* [WORK ITEM] Retype, exactly as they appear below, the lines between the line holding "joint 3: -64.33" and the line holding "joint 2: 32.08", both ends included.
BEGIN DATA BLOCK
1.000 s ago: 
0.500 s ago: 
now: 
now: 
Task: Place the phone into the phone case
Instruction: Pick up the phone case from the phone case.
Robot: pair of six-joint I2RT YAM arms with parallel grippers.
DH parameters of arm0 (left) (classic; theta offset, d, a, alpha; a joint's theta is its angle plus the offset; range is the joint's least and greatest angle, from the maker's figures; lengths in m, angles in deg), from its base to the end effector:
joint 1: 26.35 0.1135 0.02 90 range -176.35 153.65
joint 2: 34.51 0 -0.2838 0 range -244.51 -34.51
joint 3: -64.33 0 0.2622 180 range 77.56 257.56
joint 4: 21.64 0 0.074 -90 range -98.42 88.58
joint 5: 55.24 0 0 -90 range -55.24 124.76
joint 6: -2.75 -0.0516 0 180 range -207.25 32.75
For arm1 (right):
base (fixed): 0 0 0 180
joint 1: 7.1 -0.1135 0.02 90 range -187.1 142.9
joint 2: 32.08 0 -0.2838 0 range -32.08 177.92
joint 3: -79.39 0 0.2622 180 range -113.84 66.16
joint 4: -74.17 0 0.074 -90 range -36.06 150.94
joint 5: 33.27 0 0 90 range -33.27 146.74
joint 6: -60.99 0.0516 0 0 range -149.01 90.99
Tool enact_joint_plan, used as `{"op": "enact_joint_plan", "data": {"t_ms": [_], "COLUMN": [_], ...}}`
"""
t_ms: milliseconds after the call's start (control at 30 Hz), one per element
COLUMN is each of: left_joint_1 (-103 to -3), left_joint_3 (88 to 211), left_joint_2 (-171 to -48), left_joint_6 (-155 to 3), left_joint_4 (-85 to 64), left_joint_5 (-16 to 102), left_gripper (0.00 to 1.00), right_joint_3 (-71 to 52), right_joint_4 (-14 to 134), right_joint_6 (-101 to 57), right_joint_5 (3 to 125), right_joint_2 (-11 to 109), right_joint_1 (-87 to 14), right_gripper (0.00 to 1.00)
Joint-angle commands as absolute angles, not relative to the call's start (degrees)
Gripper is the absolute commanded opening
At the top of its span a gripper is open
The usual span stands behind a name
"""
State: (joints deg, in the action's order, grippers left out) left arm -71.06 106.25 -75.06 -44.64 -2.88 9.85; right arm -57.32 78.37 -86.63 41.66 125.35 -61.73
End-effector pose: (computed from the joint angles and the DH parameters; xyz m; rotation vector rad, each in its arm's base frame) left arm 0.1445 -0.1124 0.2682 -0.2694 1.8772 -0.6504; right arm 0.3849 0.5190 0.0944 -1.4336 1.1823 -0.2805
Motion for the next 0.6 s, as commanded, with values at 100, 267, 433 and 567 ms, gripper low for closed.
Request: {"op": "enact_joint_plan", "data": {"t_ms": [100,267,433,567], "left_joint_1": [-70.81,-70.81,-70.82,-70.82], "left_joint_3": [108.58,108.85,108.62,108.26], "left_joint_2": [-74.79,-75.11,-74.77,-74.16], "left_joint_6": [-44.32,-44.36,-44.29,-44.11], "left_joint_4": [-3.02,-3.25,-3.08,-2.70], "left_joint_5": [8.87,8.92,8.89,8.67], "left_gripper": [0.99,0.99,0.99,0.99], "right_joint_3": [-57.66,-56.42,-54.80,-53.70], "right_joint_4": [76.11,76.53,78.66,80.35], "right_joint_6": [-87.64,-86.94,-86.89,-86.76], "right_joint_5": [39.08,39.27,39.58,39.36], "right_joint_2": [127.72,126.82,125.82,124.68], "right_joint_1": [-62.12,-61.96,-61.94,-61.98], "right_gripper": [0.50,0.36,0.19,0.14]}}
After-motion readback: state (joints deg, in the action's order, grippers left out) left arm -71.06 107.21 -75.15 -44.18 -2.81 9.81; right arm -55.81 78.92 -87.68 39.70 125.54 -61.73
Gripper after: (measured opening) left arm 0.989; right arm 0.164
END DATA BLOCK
* [EXERCISE OUTPUT]
joint 3: -64.33 0 0.2622 180 range 77.56 257.56
joint 4: 21.64 0 0.074 -90 range -98.42 88.58
joint 5: 55.24 0 0 -90 range -55.24 124.76
joint 6: -2.75 -0.0516 0 180 range -207.25 32.75
For arm1 (right):
base (fixed): 0 0 0 180
joint 1: 7.1 -0.1135 0.02 90 range -187.1 142.9
joint 2: 32.08 0 -0.2838 0 range -32.08 177.92

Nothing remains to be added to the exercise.